Advocates renew push for prenatal coverage

By JoANNE YOUNG / Lincoln Journal Star | Posted: Saturday, February 4, 2012 8:00 am

Groups wanting to restore prenatal Medicaid coverage to women who no longer qualify are back at work at the Capitol.

They're planning a news conference Tuesday and a candlelight vigil the following weekend to re-energize support for a bill (LB599) that would provide funds to restore care.

The bill, introduced by Lincoln Sen. Kathy Campbell in 2011, has been stuck in the Health and Human Services Committee.

Campbell said the committee has continued to track information on women who are not covered and on their babies and care providers.

It's not a question of if the bill will be addressed by the Legislature, but when, she said.
Healthy children continue to be a priority.

"And prenatal care is so critical to that," Campbell said.

Advocates have never stopped trying to restore prenatal care, said Jennifer Carter of Nebraska Appleseed.
"The urgency for it and the need for it to ensure healthy babies has not gone away," she said.
This has been a busy session in which senators in several committees have focused on healthy kids, she said. And now is a good time to move the bill while there still is time to debate it. The session is scheduled to conclude April 12.

LB599 would require the state Department of Health and Human Services to implement a program under the state Children's Health Insurance Program for unborn children of mothers who lost eligibility for Medicaid coverage in March 2010.

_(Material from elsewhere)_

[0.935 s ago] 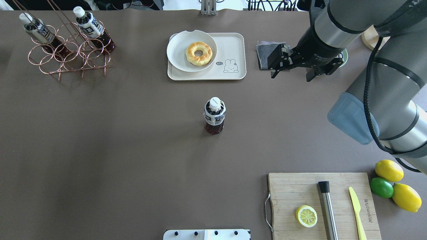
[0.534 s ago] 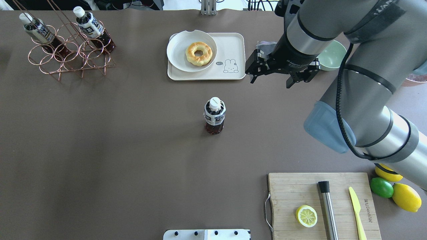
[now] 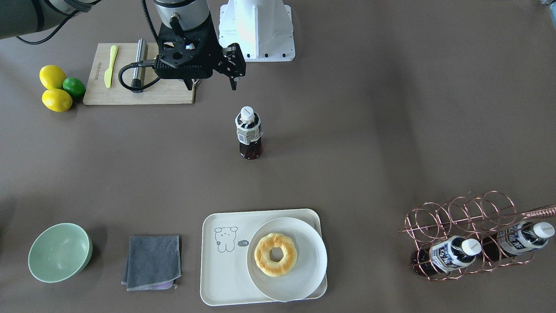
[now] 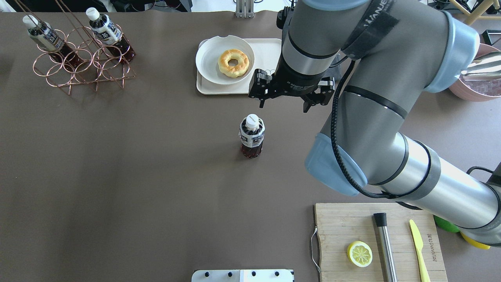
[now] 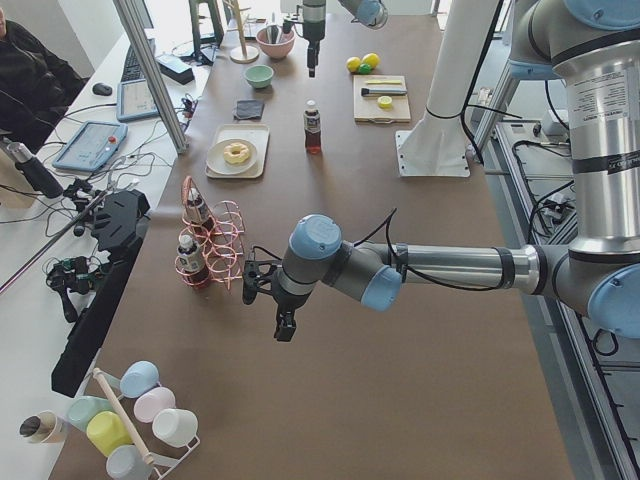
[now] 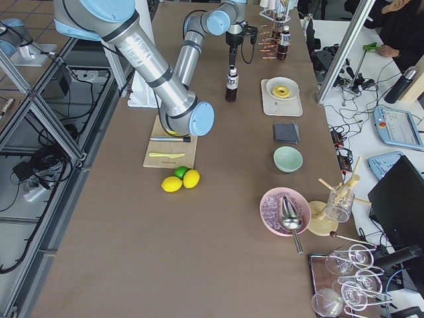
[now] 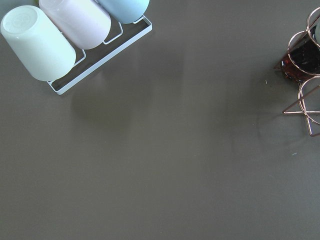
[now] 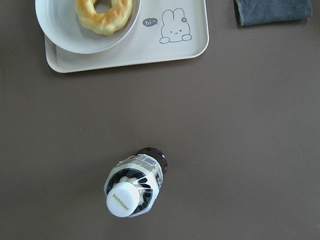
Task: Place tea on tray
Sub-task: 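Move the right gripper over the standing tea bottle, then grasp the tea bottle cap with the right gripper and lift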
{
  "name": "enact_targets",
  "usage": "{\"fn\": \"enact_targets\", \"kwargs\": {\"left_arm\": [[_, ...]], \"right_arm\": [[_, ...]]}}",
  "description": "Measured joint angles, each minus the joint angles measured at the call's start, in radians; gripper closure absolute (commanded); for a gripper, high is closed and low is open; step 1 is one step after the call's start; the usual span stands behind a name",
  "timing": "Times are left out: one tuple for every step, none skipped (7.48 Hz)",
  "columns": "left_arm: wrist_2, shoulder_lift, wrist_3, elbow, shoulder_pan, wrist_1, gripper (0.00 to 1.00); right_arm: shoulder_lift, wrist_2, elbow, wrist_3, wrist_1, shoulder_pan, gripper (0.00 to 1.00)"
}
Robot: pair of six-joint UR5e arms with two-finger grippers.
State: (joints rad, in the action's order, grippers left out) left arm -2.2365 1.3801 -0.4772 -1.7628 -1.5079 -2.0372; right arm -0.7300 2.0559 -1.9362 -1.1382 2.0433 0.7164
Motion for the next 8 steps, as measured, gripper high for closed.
{"fn": "enact_targets", "kwargs": {"left_arm": [[-0.010, 0.000, -0.001, 0.003, 0.000, 0.001, 0.03], [-0.015, 0.000, -0.001, 0.004, 0.000, 0.002, 0.03], [-0.017, 0.002, -0.001, 0.008, 0.000, 0.003, 0.03], [-0.018, 0.005, -0.001, 0.015, 0.000, 0.003, 0.03], [-0.019, 0.009, 0.000, 0.027, 0.000, -0.001, 0.03], [-0.020, 0.010, 0.000, 0.034, 0.000, -0.002, 0.03], [-0.020, 0.012, 0.000, 0.038, 0.000, -0.001, 0.03], [-0.019, 0.014, 0.000, 0.040, 0.000, 0.000, 0.03]], "right_arm": [[0.027, -0.020, 0.020, -0.022, 0.003, -0.024, 0.00], [0.041, -0.036, 0.032, -0.037, 0.004, -0.050, 0.00], [0.049, -0.062, 0.046, -0.045, 0.004, -0.077, 0.00], [0.053, -0.089, 0.060, -0.046, 0.003, -0.094, 0.01], [0.057, -0.108, 0.081, -0.044, 0.002, -0.104, 0.01], [0.060, -0.128, 0.097, -0.040, 0.001, -0.113, 0.03], [0.060, -0.142, 0.106, -0.039, -0.003, -0.123, 0.04], [0.061, -0.156, 0.114, -0.042, -0.019, -0.132, 0.10]]}}
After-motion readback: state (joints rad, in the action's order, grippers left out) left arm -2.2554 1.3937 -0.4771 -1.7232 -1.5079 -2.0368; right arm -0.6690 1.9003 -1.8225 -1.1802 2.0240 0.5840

Unborn children had never been included in Medicaid eligibility rules, but Nebraska HHS had, as a practice, included them. When federal workers learned that a couple of years ago, coverage stopped.
At the time, about 1,600 women lost coverage; half of them were in the country illegally.
Women who were citizens lost coverage because they had been sanctioned, for example, for not cooperating with child support requirements.

The bill would restore prenatal coverage July 1. It would cost about $6.4 million a year -- $1.9 million in state general funds and $4.5 million in federal funds. That amount is based on coverage for about 4,700 women thought to be eligible, 3,100 of whom are undocumented.

"We obviously think that's money well spent," Carter said.
It just makes good fiscal sense going forward, considering the challenges for a premature or disabled baby, or one born with low birth weight, she said.

"You have to figure out what your priorities are, and are they kids?" she said. "Then we have to figure out a way to afford what needs to be done."

Jim Cunningham, with the Nebraska Catholic Conference, said it is an important pro-life issue.

"The health and well-being of these unborn children is extremely important," he said. "It shouldn't matter whether the mother is undocumented or not undocumented. Prenatal care primarily helps the unborn child, and the unborn child will be a citizen once born in the United States."

The loss of Medicaid coverage for the women has put the burden on the few health safety net providers in the state.

Rebecca Rayman, executive director of the East Central District Health Department in Columbus, said the Good Neighbor Community Health Center there has gone from serving an average of 139 prenatal patients a year before the Medicaid change to 349 in 2011.

Some women are driving more than 150 miles to get to appointments.

Just about every one of their prenatal patients now pays for their own care, based on a sliding fee scale. The center is discounting care in the amount of $209,400, she said.

They have had to cut behavioral health services and reduce dental services for other patients, and freeze salaries, Rayman said. Staff turnover is high.

In 2010, four babies in the fifth to eighth months of development died in utero, the first deaths of that kind for the health center. Since then, the staff has completely reorganized how it provides care, and no babies have died prenatally, she said.

But it's been difficult.
Only about half begin care in the first trimester.
"This is just not good," she said.

Getting coverage restored will continue to be an uphill battle, she said.

"But there are many difficult things that we have been able to accomplish, in this country, in this state," Rayman said. "The potential is there."